**What you have to do**
The answer should be every line below, repeated exactly, with the images left out.

**Material provided**
⟨

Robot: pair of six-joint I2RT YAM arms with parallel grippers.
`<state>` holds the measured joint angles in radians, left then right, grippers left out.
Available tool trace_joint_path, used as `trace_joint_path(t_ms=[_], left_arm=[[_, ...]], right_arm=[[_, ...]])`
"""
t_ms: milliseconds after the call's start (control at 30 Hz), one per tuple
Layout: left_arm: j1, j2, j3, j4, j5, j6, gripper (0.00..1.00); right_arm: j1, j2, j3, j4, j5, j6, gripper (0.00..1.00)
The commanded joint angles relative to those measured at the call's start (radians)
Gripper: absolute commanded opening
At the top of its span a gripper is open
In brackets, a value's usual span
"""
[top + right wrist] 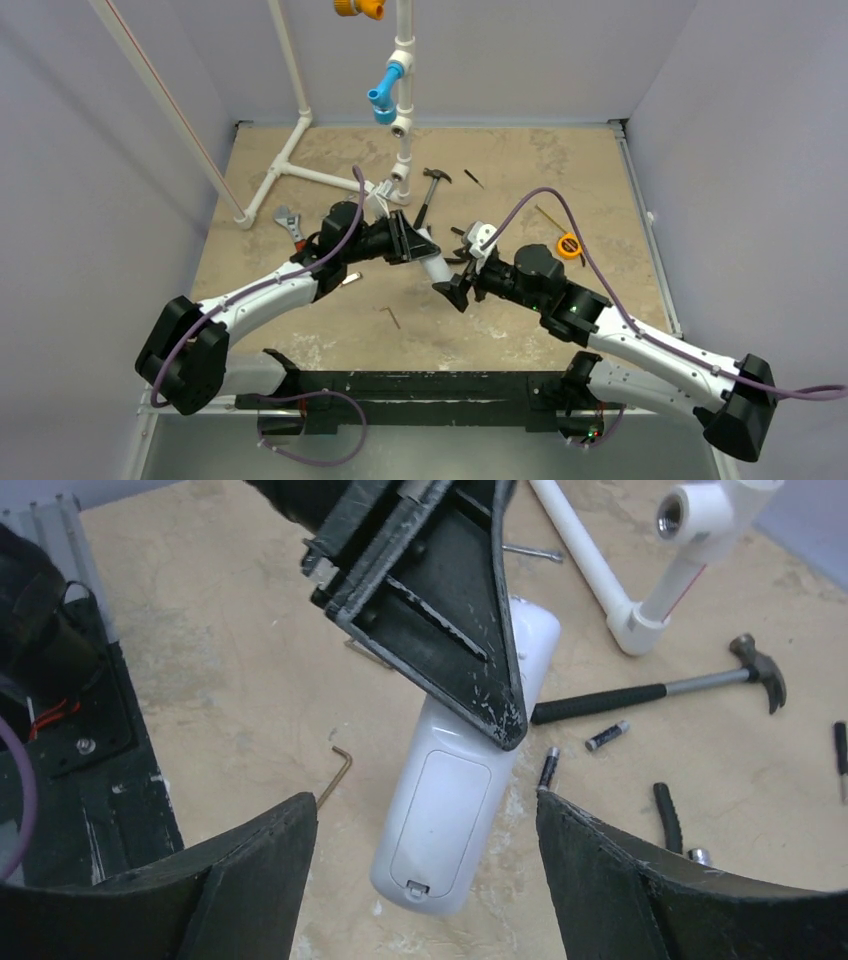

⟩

**Response to this task**
Robot: pair of six-joint I2RT YAM arms with parallel grippers.
`<state>` holds the measured joint angles in radians, left then right, grippers left out.
Available tool trace_joint_path, used as `trace_joint_path(t_ms=[_], left_arm=[[_, ...]], right_arm=[[_, ...]])`
"""
t_ms: milliseconds after the call's start (control at 30 Hz), one per tuple
Layout: left_arm: j1, j2, j3, j4, j5, j6, gripper (0.00..1.00); right_arm: j1, j2, j3, j4, j5, j6, gripper (0.00..1.00)
The commanded joint angles relative to those measured at the call's start (radians)
Gripper: absolute commanded opening
At the top of its span a gripper is open
In brackets, a value's usual span
"""
[top + right wrist] 

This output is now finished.